### Task brief
Write out again each line of the material below, unchanged, from the first one to the line that holds "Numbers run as".

### Dataset section

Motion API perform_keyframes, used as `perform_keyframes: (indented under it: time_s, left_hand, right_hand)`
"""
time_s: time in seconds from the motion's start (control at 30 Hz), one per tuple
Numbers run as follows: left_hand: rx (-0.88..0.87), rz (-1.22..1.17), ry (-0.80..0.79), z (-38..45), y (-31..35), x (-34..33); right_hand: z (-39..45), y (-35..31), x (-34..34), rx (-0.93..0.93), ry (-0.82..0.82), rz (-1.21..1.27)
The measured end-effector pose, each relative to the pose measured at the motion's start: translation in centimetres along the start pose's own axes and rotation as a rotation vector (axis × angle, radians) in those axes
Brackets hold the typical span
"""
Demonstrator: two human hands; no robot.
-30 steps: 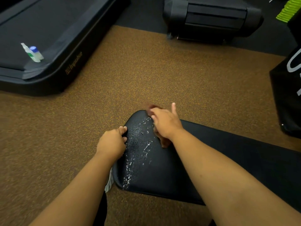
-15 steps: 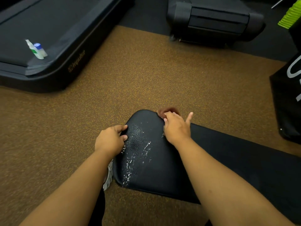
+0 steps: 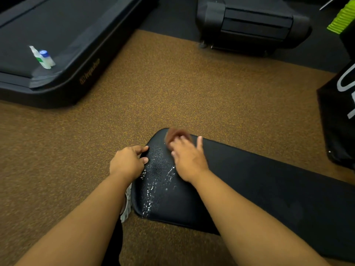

### Result of the exercise
Motion API perform_keyframes, used as `perform_keyframes: (indented under it: time_s, left_hand, right_hand)`
"""
time_s: time in seconds from the motion's start (control at 30 Hz), one per tuple
Numbers run as follows: left_hand: rx (-0.88..0.87), rz (-1.22..1.17), ry (-0.80..0.79), z (-38..45), y (-31..35), x (-34..33); right_hand: z (-39..45), y (-35..31), x (-34..34), rx (-0.93..0.93), ry (-0.82..0.82), rz (-1.21..1.27)

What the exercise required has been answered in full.